*** Study material
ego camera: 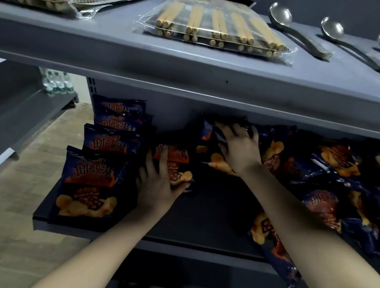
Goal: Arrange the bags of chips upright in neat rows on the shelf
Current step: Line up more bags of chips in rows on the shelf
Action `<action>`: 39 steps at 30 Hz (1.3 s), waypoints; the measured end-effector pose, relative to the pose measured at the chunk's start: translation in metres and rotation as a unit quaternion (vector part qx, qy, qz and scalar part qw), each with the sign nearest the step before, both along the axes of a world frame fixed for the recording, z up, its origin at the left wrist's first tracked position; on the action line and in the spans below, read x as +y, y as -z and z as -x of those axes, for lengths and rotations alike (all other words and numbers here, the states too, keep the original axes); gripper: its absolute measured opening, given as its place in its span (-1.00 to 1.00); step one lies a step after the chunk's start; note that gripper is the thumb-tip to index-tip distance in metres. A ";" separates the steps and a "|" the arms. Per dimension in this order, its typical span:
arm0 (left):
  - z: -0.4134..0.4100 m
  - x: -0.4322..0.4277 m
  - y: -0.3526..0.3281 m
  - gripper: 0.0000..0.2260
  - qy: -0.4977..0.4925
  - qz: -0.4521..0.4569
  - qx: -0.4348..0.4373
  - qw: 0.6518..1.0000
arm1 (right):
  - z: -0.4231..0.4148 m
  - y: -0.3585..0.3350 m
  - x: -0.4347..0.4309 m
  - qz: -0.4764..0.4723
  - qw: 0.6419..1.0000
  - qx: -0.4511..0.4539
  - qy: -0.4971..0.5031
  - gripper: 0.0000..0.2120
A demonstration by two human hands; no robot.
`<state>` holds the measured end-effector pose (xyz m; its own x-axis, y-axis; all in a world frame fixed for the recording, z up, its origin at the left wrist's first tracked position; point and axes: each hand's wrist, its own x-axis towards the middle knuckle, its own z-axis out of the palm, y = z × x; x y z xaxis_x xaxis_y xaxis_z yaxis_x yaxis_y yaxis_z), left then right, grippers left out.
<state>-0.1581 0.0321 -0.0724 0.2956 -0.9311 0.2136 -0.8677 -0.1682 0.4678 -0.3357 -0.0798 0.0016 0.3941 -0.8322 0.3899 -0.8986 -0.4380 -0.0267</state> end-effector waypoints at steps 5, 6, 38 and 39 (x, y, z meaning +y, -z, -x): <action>0.000 -0.018 -0.002 -0.05 -0.018 0.002 0.001 1.000 | 0.003 0.006 0.014 -0.014 1.000 0.020 0.004 -0.35; 0.000 -0.021 -0.002 -0.05 -0.016 0.002 0.003 1.000 | 0.004 0.008 0.016 -0.007 1.000 0.017 -0.001 -0.35; -0.004 -0.077 -0.011 -0.23 -0.054 0.022 0.123 0.991 | -0.077 0.037 0.026 -0.211 0.961 -0.149 -0.094 -0.25; -0.003 -0.074 -0.009 -0.22 -0.064 0.032 0.113 0.991 | -0.079 0.033 0.025 -0.219 0.957 -0.168 -0.089 -0.24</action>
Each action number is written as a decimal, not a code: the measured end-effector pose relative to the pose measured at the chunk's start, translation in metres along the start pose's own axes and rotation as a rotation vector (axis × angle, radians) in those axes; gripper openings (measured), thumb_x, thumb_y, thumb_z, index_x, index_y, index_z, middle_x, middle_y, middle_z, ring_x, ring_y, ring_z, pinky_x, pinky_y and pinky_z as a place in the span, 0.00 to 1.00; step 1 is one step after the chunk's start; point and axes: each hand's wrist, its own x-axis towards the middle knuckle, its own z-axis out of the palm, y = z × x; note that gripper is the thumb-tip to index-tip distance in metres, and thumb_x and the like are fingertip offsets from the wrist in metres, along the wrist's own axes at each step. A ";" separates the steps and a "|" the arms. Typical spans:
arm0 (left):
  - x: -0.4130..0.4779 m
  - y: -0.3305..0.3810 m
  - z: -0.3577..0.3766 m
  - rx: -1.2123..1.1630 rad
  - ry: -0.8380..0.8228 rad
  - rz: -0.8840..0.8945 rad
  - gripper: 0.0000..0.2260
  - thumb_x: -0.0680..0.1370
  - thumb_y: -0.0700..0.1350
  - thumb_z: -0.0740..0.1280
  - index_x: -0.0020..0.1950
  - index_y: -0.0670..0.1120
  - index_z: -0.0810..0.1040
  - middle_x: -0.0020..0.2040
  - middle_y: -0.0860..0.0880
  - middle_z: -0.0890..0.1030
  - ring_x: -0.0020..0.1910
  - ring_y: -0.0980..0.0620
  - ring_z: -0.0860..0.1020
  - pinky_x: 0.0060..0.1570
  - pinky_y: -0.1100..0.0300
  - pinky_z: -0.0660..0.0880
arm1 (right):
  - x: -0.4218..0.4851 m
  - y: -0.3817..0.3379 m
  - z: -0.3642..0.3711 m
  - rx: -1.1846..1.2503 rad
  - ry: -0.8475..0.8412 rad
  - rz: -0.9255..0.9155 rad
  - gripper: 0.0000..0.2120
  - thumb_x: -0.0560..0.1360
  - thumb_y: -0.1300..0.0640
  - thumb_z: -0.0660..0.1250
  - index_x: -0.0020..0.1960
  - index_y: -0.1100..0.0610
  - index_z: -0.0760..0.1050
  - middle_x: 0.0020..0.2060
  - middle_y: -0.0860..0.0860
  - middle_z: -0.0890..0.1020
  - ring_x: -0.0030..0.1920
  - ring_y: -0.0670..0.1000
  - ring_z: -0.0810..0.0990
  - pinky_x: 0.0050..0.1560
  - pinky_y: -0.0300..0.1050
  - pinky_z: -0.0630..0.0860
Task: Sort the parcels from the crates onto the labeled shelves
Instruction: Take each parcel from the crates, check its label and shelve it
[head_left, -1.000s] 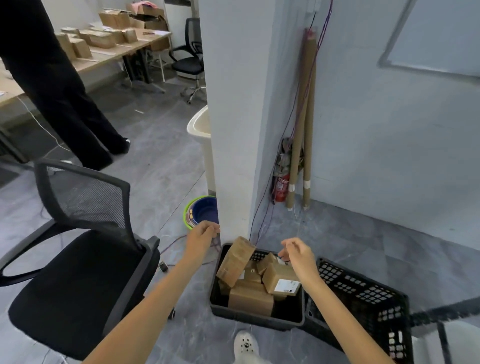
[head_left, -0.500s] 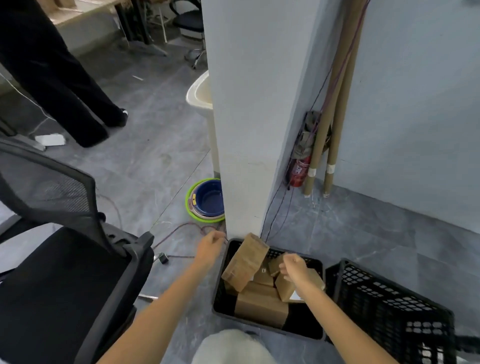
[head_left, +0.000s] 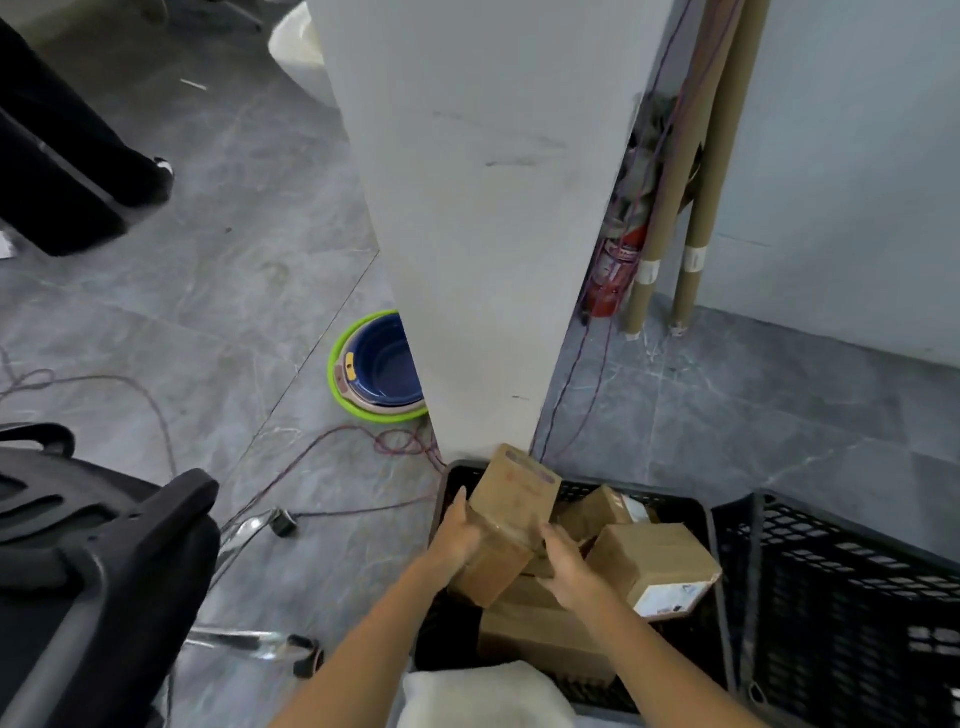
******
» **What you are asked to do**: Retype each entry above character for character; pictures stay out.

» **Result of this exercise**:
ego camera: 
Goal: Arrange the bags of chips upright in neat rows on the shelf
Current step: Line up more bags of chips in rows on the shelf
Action `<action>`: 39 steps at 30 Hz (1.3 s), waypoints; the measured end-effector pose, relative to the pose measured at the chunk's start: translation in metres and rotation as a unit quaternion (vector part qx, qy, qz and scalar part qw), each with the sign nearest the step before, both along the axes of a world frame fixed for the recording, z up, its origin at the left wrist's first tracked position; on the action line and in the spans below, read x as +y, y as -z and z as -x of those axes, for lengths and rotations alike (all other words and numbers here, the states too, keep the original axes); gripper: its absolute measured opening, given as its place in its span (-1.00 to 1.00); step one lies a step after the chunk's start; note that gripper is the thumb-tip to index-tip distance in metres. A ";" separates the steps and a "|" the arms. Per dimension in this order, its typical span:
arm0 (left):
  - z: -0.4134..0.4100 m
  - x: -0.4322..0.4277 m
  - y: -0.3526..0.3281 m
  - gripper: 0.0000..0.2260
  - qy: -0.4977..0.4925
  - qz: -0.4521..0.4569
  - qx: -0.4348..0.4373
  - qw: 0.6518..1.0000
arm1 (right):
  - z: -0.4231..0.4148 m
  - y: -0.3585..0.3350 m
  - x: -0.4347..0.4309 m
  - qz: -0.4764..0.4723
  - qw: 0.6419..1.0000
  - qx: -0.4511..0.4539
  - qy: -0.4971..0.5031
  - gripper: 0.0000..0.2120
A demonstration by two human hands; no robot.
`<state>` holds the measured end-effector pose (xyz m; its own x-axis, y-axis; all in a world frame fixed for the recording, z up, its origin at the left wrist's first tracked position; point and axes: each hand's wrist, its own x-axis towards the middle knuckle, its own z-axis out of the palm, y = z × x; x y z xaxis_x xaxis_y xaxis_z yaxis_x yaxis_y yaxis_z), left then right, grippers left out.
<state>-0.1581 0.0321 -0.0724 0.2956 -0.9311 0.2136 -0.8677 -0.1682 0.4678 -0.3357 -0.0798 0.0016 0.3941 -0.8322 0.3899 -0.8986 -0.4380 -0.0267</state> end-effector waypoints at steps 5, 6, 38 and 39 (x, y, z meaning +y, -z, -x): <action>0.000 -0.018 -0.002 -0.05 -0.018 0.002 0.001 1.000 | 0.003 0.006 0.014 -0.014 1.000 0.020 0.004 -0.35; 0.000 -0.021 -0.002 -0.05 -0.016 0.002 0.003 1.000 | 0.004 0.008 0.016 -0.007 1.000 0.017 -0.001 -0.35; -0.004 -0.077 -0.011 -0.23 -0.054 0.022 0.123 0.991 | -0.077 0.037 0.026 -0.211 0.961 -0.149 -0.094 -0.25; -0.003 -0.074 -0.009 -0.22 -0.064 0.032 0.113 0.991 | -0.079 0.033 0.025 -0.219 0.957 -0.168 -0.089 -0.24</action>
Each action number is written as a decimal, not a code: the measured end-effector pose relative to the pose measured at the chunk's start, translation in metres along the start pose's own axes and rotation as a rotation vector (axis × angle, radians) in those axes; gripper openings (measured), thumb_x, thumb_y, thumb_z, index_x, index_y, index_z, middle_x, middle_y, middle_z, ring_x, ring_y, ring_z, pinky_x, pinky_y and pinky_z as a place in the span, 0.00 to 1.00; step 1 is one step after the chunk's start; point and axes: each hand's wrist, its own x-axis towards the middle knuckle, its own z-axis out of the palm, y = z × x; note that gripper is the thumb-tip to index-tip distance in metres, and thumb_x and the like are fingertip offsets from the wrist in metres, along the wrist's own axes at each step. A ";" separates the steps and a "|" the arms. Typical spans:
arm0 (left):
  - x: -0.4130..0.4779 m
  - y: -0.3305..0.3810 m
  - z: -0.3577..0.3766 m
  - rx: -1.2123..1.1630 rad
  - ry: -0.8380..0.8228 rad
  - rz: -0.8840..0.8945 rad
  - gripper: 0.0000..0.2260
  - thumb_x: -0.0680..0.1370
  - thumb_y: -0.0700..0.1350
  - thumb_z: -0.0740..0.1280
  - index_x: -0.0020..0.1950
  - index_y: -0.0670..0.1120
  - index_z: -0.0810..0.1040
  - middle_x: -0.0020..0.2040
  - middle_y: -0.0860..0.0880
  - middle_z: -0.0890..0.1030
  - ring_x: -0.0020..0.1910
  - ring_y: -0.0980..0.0620
  - ring_z: -0.0860..0.1020
  - pinky_x: 0.0060..0.1570
  - pinky_y: -0.1100..0.0300
  - pinky_z: -0.0660..0.0880
arm1 (right):
  - x: -0.4218..0.4851 m
  - y: -0.3817..0.3379 m
  - z: -0.3642..0.3711 m
  - rx: -1.1846..1.2503 rad
  - ry: -0.8475..0.8412 rad
  - rz: -0.9255..0.9155 rad
  - gripper: 0.0000..0.2120
  - thumb_x: -0.0560..0.1360
  - thumb_y: -0.1300..0.0640
  - thumb_z: -0.0660..0.1250
  - index_x: -0.0020..0.1960
  - index_y: -0.1100..0.0610
  - index_z: -0.0760..0.1050
  - middle_x: 0.0020..0.2060
  - middle_y: -0.0860..0.0860
  - middle_z: -0.0890..0.1020
  - ring_x: -0.0030..0.1920
  - ring_y: -0.0670..0.1000
  - ring_z: -0.0810..0.0990
  - pinky_x: 0.0050..0.1560
  - pinky_y: -0.0300..0.1050
  - pinky_z: -0.0630..0.0860
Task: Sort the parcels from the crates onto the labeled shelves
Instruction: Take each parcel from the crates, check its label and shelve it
[head_left, -1.000s] 
[head_left, -0.500s] 
[head_left, +0.000s] 

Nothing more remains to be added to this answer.